What you are asked to do: After locating the line that contains "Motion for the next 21" in the data below, set down exactly that line and each one after it through the line that contains "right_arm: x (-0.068", and nothing more.

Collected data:
⟨
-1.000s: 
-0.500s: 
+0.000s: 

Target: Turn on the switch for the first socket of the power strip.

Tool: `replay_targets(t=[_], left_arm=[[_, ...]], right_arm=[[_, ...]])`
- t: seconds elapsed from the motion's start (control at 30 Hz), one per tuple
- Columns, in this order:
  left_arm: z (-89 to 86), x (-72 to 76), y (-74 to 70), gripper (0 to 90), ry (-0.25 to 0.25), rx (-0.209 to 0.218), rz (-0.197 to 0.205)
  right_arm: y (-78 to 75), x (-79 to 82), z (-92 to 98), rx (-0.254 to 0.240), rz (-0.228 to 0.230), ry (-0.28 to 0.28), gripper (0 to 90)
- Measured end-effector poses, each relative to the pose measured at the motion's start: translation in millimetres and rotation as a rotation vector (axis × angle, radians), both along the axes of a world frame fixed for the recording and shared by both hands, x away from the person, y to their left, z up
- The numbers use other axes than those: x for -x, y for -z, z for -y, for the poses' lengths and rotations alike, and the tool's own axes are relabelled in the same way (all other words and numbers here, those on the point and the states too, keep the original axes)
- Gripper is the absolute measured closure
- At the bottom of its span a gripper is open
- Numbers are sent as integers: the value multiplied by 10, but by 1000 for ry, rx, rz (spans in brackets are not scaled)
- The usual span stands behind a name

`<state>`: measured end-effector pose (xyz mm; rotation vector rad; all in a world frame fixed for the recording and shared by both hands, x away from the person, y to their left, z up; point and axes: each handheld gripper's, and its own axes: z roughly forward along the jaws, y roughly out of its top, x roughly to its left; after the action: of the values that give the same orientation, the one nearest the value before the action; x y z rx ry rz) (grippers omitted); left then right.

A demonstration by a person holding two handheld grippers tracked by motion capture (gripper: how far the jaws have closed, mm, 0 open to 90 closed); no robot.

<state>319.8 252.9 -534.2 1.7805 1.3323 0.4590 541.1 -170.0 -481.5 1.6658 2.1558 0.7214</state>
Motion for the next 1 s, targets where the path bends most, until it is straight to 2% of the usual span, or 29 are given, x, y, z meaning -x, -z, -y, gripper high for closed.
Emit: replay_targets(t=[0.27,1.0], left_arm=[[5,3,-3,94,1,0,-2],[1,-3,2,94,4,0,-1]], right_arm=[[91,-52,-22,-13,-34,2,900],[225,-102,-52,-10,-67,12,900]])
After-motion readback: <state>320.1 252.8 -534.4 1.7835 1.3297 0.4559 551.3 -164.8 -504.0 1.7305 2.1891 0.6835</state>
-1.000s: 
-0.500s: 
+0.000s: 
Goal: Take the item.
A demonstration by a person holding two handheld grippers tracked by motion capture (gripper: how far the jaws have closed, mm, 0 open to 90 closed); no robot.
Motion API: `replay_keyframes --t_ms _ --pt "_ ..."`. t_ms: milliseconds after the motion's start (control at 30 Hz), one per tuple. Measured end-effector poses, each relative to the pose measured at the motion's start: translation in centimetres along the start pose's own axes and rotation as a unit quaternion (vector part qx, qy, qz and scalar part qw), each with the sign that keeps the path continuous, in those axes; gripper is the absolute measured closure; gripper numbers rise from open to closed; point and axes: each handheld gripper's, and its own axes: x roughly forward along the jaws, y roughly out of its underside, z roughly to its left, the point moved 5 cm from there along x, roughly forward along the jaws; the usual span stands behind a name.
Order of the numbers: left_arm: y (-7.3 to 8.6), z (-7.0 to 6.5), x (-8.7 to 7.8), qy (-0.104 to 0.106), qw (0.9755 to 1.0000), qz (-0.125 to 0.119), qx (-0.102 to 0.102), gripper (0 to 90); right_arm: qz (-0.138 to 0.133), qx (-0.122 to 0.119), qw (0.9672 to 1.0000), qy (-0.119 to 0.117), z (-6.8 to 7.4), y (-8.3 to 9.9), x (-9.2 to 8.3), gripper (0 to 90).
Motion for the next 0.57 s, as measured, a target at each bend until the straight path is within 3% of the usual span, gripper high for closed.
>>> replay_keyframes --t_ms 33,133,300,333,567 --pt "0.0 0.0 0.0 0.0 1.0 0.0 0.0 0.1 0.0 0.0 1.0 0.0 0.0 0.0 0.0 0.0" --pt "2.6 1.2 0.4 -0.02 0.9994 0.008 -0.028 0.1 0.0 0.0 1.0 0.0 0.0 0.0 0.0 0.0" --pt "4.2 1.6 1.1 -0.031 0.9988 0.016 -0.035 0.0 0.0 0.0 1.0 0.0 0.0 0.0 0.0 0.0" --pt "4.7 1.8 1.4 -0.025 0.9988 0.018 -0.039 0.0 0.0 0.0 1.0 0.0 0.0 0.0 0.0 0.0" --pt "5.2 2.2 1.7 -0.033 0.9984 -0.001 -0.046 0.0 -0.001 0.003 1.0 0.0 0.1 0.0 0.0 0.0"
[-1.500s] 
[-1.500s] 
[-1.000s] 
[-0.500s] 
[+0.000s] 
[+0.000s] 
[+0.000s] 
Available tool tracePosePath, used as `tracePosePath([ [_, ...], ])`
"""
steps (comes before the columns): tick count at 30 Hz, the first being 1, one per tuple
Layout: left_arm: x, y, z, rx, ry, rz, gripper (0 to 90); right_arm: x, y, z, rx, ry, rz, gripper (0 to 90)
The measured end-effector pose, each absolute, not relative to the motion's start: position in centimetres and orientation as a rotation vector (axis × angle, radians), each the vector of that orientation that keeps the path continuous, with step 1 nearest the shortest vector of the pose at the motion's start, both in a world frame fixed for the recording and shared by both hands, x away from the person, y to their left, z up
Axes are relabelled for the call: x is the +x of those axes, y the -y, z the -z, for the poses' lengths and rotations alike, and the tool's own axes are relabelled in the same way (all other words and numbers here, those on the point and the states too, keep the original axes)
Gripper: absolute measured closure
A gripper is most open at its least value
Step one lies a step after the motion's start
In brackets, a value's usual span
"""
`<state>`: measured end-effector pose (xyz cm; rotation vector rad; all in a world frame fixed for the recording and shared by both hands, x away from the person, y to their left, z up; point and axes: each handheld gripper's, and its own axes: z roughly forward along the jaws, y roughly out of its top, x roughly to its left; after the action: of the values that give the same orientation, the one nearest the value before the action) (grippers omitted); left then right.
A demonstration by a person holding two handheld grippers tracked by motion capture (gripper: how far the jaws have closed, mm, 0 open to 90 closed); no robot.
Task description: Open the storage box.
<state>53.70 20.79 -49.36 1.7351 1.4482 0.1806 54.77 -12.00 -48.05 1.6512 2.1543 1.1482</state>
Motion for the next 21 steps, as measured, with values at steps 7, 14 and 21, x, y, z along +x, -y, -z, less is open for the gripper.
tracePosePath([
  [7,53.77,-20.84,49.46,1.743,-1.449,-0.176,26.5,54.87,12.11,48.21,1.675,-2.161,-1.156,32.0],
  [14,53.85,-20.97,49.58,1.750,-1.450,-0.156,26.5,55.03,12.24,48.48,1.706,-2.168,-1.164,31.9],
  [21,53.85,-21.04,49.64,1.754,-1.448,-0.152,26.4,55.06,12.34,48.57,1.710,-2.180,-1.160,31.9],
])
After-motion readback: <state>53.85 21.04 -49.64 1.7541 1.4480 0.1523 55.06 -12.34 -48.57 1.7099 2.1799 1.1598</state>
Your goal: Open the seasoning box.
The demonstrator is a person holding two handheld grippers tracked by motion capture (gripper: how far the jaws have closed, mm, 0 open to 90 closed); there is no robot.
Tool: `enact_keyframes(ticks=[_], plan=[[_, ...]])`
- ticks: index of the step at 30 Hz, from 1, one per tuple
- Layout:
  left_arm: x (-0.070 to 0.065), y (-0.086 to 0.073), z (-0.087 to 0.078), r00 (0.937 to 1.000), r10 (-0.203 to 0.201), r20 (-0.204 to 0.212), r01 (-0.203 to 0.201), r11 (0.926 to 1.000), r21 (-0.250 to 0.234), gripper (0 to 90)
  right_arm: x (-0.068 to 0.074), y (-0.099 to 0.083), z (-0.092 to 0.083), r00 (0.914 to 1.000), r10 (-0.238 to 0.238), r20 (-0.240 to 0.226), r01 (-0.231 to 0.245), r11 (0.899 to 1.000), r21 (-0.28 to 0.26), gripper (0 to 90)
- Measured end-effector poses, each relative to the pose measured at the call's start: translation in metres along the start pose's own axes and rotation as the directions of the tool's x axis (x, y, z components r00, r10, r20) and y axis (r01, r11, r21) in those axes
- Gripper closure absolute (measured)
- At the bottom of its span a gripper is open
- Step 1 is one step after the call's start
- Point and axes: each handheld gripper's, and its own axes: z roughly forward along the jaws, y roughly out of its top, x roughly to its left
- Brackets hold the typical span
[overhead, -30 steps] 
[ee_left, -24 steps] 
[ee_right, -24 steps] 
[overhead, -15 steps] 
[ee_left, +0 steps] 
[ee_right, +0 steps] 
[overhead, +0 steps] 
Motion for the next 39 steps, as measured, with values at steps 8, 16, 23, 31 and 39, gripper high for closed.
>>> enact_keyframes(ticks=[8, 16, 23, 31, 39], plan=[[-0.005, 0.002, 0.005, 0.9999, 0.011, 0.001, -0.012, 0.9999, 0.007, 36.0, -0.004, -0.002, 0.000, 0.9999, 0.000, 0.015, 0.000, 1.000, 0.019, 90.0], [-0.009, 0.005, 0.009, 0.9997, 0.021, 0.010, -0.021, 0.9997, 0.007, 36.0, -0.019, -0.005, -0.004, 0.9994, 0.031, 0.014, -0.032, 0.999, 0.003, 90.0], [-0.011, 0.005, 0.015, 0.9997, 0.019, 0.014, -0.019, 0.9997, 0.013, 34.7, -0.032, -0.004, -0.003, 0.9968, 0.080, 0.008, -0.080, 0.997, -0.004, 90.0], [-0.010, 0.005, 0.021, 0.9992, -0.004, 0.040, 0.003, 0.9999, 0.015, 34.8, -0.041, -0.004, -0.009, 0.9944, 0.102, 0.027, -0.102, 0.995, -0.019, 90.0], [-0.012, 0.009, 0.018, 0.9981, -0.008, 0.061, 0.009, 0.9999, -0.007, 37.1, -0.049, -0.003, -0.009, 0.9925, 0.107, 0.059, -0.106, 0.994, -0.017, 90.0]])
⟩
Result of this task:
Motion for the next 21 steps, as measured, with values at steps 7, 14 and 21, x, y, z along +x, -y, -z, less is open for the gripper.
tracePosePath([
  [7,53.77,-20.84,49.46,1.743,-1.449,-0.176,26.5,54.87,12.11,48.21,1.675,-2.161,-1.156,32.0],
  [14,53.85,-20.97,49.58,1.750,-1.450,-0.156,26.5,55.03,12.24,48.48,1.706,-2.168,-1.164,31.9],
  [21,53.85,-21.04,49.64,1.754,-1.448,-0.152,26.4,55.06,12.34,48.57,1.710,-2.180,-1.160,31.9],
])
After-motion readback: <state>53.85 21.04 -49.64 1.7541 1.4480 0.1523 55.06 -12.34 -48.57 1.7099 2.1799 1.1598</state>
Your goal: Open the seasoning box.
The demonstrator is a person holding two handheld grippers tracked by motion capture (gripper: how far the jaws have closed, mm, 0 open to 90 closed); there is no robot.
Tool: `enact_keyframes(ticks=[_], plan=[[_, ...]])`
- ticks: index of the step at 30 Hz, from 1, one per tuple
- Layout:
  left_arm: x (-0.070 to 0.065), y (-0.086 to 0.073), z (-0.087 to 0.078), r00 (0.937 to 1.000), r10 (-0.203 to 0.201), r20 (-0.204 to 0.212), r01 (-0.203 to 0.201), r11 (0.926 to 1.000), r21 (-0.250 to 0.234), gripper (0 to 90)
  right_arm: x (-0.068 to 0.074), y (-0.099 to 0.083), z (-0.092 to 0.083), r00 (0.914 to 1.000), r10 (-0.238 to 0.238), r20 (-0.240 to 0.226), r01 (-0.231 to 0.245), r11 (0.899 to 1.000), r21 (-0.28 to 0.26), gripper (0 to 90)

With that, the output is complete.